FPLCによる組換えAAVの精製と特性評価

まず、精製のためにFPLCシステムを準備します。手動の指示またはカスタマイズされた方法を使用して、液体の流路を滅菌超純水で完全にすすぎます。1 ミリリットルの充填済みヘパリンカラムを接続します。

圧力アラームを調整します。そして、毎分1ミリリットルの流量で5カラム容量の超純水で洗浄します。次に、システムポンプのソリューションを切り替えて、サンプルアプリケーションの準備をします。

システムポンプBをバッファーBで洗浄し、残りの液体流路にバッファーAを充填します。または、サンプルにスーパーループを使用します。アウトレットチューブを新しい容器に挿入します。

初めて精製を行うときは、自動精製用にカスタマイズされた方法を定義します。一般的な精製設定を有効にした後、このメソッドは、サンプルインレットS1からサンプル溶液を含む注入バルブへの流路をプライミングします。次に、バッファーBの12.5%を使用して、合計5つのカラム容量でカラムを平衡化し、1分間に1ミリリットルの速度で平衡化します。

サンプルを毎分 0.5 ミリリットルでカラムに塗布し、出口ポートを使用して流れを収集します。カラムを 20 カラム容量のバッファー A で 1 m/分 1 mL 洗浄します。次に、このスキームでサンプルを毎分1ミリリットル溶出します。

溶出サンプルをフラクションコレクターを使用して1ミリリットルのフラクションで回収する場合に選択します。次に、5 カラム容量に対して 12.5% のバッファー B で 1 分間に 1 ミリリットルでカラムを再平衡化します。作成したメソッドを開き、溶出ステップを待ちます。

フラクションコレクターを使用してフラクションを収集します。また、フロースルーのアリコートを収集し、摂氏マイナス20度でフラクションを保存します。すべての精製ステップのクロマトグラムを自動的に保存して評価します。

溶出プロファイルを含みます。完了後、注入口を緩衝液から超純水に切り替え、5カラム容量で毎分1ミリリットルでカラムを洗浄します。カラムを復元し、注入口を超純水から20%エタノールに切り替え、カラム容量5回洗浄します。

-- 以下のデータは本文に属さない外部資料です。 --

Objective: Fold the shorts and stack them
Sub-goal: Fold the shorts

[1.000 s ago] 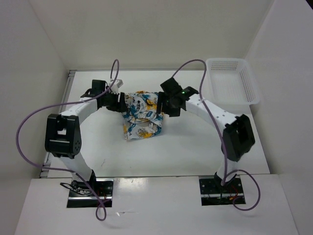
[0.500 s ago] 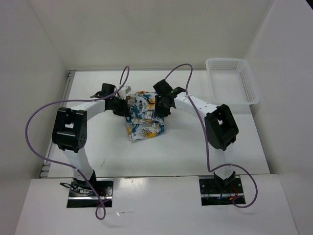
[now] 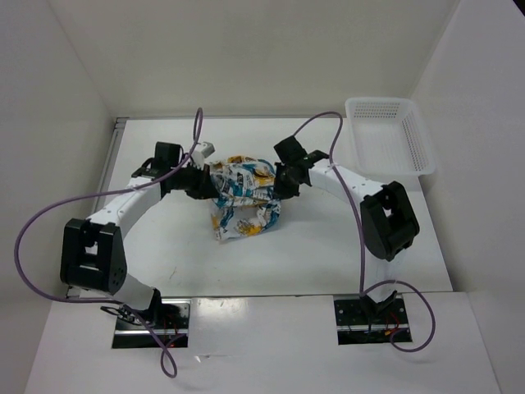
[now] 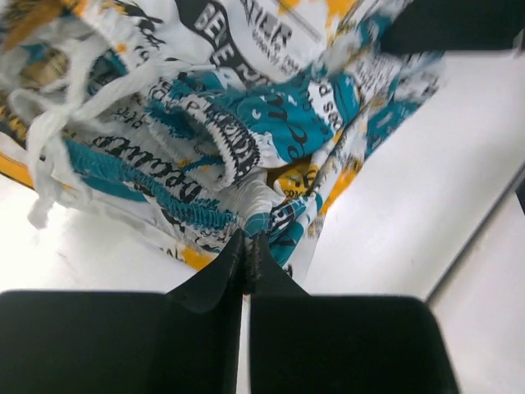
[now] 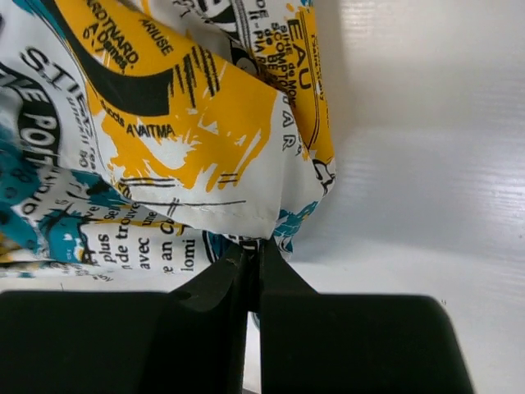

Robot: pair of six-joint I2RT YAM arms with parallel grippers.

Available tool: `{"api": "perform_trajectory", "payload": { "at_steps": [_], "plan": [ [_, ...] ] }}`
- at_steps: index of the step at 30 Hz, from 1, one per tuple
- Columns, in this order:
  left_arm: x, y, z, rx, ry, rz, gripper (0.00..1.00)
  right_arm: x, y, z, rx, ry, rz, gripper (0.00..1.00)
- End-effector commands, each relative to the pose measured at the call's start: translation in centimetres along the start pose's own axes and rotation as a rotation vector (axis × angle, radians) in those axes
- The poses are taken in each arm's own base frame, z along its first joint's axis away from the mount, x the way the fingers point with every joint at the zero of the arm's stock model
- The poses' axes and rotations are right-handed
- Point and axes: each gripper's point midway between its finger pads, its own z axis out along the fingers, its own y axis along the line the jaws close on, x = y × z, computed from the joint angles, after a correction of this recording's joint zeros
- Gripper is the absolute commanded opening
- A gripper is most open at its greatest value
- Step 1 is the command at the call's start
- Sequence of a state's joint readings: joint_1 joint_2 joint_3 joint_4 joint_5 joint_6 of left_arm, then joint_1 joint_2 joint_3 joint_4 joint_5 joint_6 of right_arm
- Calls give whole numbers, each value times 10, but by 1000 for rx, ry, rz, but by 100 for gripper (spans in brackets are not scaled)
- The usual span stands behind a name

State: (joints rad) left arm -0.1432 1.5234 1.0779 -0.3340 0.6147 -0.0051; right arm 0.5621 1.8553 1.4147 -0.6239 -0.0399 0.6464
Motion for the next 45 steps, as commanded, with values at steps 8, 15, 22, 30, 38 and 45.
{"api": "perform_trajectory", "payload": {
  "at_steps": [8, 15, 22, 30, 38, 45],
  "plan": [
    [67, -1, 11, 34, 172, -126, 69, -8, -4, -33, -50, -65, -32, 56],
    [17, -1, -20, -20, 35, -55, 52, -26, 8, -71, -93, -121, -74, 81],
    [-19, -19, 20, 62, -60, 107, 8, -42, 44, -67, -221, -108, -90, 9],
    [9, 12, 83, 19, 27, 90, 5, -20, 7, 2, -149, -10, -58, 6],
    [67, 25, 93, -4, 171, 0, 3, 44, -69, 54, 43, 110, 13, 0],
    [72, 19, 87, 10, 225, -36, 3, 30, -63, 16, 46, 35, -12, 0]
  ]
}}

rAAVを濃縮するには、分子量100キロトンのカットオフ値を持つ15ミリリットルの遠心フィルターユニットに、目的のFPLCフラクションをロードします。室温で2, 000 Gで2分間遠心分離し、約500マイクロリットルの濃縮容量に到達します。遠心フィルターユニットに1ミリリットルの滅菌PBSを追加して、バッファー交換を続行します。

ピペッティングでフィルターを洗浄します。そして、500マイクロリットルの容量に達するまで1分間隔で遠心分離します。この500マイクロリットルのサンプルを100キロダルトンのカットオフを備えた0.5ミリリットルの遠心フィルターユニットに移すことにより、rAAVをさらに濃縮します。

そして、容量が100マイクロリットル未満になるまで、1分間隔で6, 000Gで遠心分離します。フィルター装置を新しいマイクロ遠心分離管に反転させ、遠心分離機でrAAVをチューブに移すことにより、濃縮されたrAAVを回収します。rAAVを低保持マイクロ遠心チューブに分注し、摂氏マイナス80度で保存します。

rAAV調製物の純度をSDSページを使用して分析し、明確なカプシドタンパク質バンドを明らかにしました。TEMによるウイルス粒子の可視化では、中心電子が密集した空の粒子と完全な粒子が示されました。スタナープラットフォームを使用してrAAVの物理的不純物特性を評価すると、約30ナノメートルの無傷のキャプシド粒子、全体的なキャプシド力価、遊離タンパク質と凝集タンパク質、および一本鎖DNAが明らかになりました。

神経2a細胞の感染性アッセイは、高い感染性レベルを示しました。ウイルス製剤に感染した初代神経細胞培養が実証されました。保存された遺伝子導入特性。

マウス小脳にrAAVベクターをin vivoで形質導入すると、GFP発現が延長されました。哺乳類の脳における導入遺伝子発現の成功を示しています。